Vaccinazioni un trend in calo per quanto riguarda il trivalente. La parola a Massimo Delfino,  specialista in Medicina interna e Malattie infettive, docente presso La Sapienza-Università di Roma

Dopo la pubblicazione, da parte del Ministero della sanità, dei dati relativi alle vaccinazioni contro parotite, morbillo e rosolia, balza agli onori delle cronache il caso di una bimba di 6 anni, impossibilitata ad andare a scuola perché gran parte dei compagni non è vaccinata e lei, affetta da immunodeficienza, non può rischiare di essere contagiata.

Il Ministero della salute nei giorni scorsi, alla luce del trend in diminuzione, aveva già sottolineato come occorra: «…incrementare le coperture, anche mediante interventi mirati ad aumentare, nella popolazione, la consapevolezza dell’importanza di questa vaccinazione per la prevenzione di casi gravi e decessi e per ricostruire la fiducia dei genitori in questo vaccino, che ha un ottimo profilo di efficacia e sicurezza».

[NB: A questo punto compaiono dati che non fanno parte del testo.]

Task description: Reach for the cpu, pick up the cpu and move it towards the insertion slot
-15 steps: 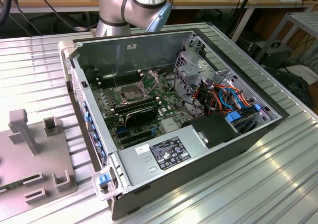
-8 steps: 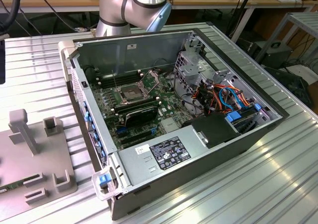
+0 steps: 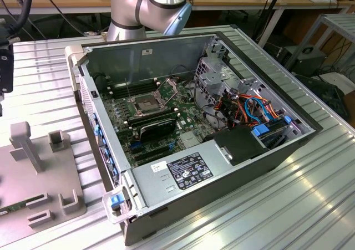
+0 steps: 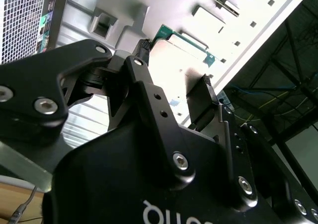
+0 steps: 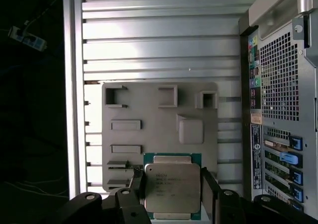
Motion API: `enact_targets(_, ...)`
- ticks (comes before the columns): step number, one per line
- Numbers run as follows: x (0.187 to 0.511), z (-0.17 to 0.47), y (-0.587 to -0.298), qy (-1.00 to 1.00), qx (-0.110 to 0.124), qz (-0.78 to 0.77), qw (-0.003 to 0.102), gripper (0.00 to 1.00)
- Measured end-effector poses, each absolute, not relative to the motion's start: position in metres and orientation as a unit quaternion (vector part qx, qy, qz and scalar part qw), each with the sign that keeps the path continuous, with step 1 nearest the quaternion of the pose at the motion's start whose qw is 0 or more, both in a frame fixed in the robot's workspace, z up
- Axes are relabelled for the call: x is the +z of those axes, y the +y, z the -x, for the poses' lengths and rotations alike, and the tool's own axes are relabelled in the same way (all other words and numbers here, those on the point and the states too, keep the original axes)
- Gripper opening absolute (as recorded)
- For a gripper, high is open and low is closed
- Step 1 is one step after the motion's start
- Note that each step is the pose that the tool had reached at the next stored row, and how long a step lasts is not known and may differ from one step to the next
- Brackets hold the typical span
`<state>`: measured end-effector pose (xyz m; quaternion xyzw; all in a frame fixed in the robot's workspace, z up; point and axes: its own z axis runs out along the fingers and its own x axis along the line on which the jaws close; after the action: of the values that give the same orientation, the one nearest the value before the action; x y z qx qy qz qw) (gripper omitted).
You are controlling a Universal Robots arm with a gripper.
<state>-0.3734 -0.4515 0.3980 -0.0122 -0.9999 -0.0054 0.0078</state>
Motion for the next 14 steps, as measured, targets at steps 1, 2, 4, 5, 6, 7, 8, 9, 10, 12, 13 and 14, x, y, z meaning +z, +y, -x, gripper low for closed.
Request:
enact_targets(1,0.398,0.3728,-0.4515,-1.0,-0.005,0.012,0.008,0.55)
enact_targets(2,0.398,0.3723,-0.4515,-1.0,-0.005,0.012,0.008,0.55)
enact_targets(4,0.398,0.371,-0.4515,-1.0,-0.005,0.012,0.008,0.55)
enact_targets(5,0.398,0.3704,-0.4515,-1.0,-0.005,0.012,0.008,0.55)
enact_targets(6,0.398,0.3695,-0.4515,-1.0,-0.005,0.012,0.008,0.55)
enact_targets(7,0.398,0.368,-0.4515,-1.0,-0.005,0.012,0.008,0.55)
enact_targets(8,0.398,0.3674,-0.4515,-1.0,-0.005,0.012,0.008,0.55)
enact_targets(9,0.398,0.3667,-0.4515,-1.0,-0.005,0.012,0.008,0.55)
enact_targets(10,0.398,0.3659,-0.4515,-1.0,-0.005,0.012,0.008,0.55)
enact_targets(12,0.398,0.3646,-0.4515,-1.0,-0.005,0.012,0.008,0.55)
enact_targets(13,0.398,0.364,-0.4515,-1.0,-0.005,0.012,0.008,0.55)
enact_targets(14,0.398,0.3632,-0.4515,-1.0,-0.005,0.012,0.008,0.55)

«Responsabile Civile» ha chiesto un parere al Prof. Massimo Delfino specialista in Medicina interna e Malattie infettive, docente presso La Sapienza-Università di Roma.
«Era ora che il Ministero della Salute intervenisse su tale problema, che è anche figlio della assurda frammentazione regionale sulle regole e disponibilità delle vaccinazioni. La controcultura anti-vaccinale – sottolinea Delfino- si fonda su un presupposto giusto: i vaccini possono fare male, come qualsiasi procedura sanitaria. Trascura però un’altra verità: le malattie prevenute dai vaccini fanno sicuramente enormemente  più male dei vaccini».

E aggiunge: «Mi spiego con un semplice esempio numerico. La letalità della malattia infettiva X è di 1 decesso ogni 1000 ammalati; il vaccino che previene del tutto la malattia X provoca 1 decesso su 1 milione di vaccinati. E’ evidente il vantaggio statistico e quindi sociale di vaccinarsi».

«Quando facciamo invece un ragionamento strettamente individuale – prosegue il professore – scopriamo che per il singolo la convenienza maggiore è non vaccinarsi (cioè non correre neanche il minimo rischio), ed approfittare del fatto di vivere in una comunità di vaccinati (oltre il 95 % circa), che lo tutela in quanto impedisce la circolazione della malattia X, e quindi lui non si ammala anche se non vaccinato. Insomma la scelta di non vaccinarsi (o non vaccinare il proprio figlio minore), rappresenta una palese manifestazione di individualismo estremo e sfruttamento dei comportamenti virtuosi altrui, a mio parere incompatibile con il vivere in comunità».

E nello specifico, in riferimento al caso della bambina toscana su citato commenta: «A questo porta il tollerare comportamenti individualistici. Leggendo l’articolo giornalistico di ieri, si rileva la comprensione di un dirigente scolastico per il non vaccinarsi: un dipendente pubblico, avrebbe  il dovere di insegnare le regole della convivenza sociale (una volta si chiamava educazione civica), una delle quali è vaccinarsi, esattamente come lavarsi le mani dopo essere andati al bagno e non buttare la carta per terra sul marciapiede. Cosa può insegnare ai bambini un tale atteggiamento comprensivo? La benemerita educazione civica è scomparsa dai programmi, e soprattutto dalle menti, dei dirigenti scolastici».

E conclude: «Auspico quindi interventi ancora più incisivi da parte del Ministero della Salute, fino a quelli coercitivi sui genitori e sugli insegnanti, al fine di riportare a livelli numericamente validi la percentuale di vaccinati».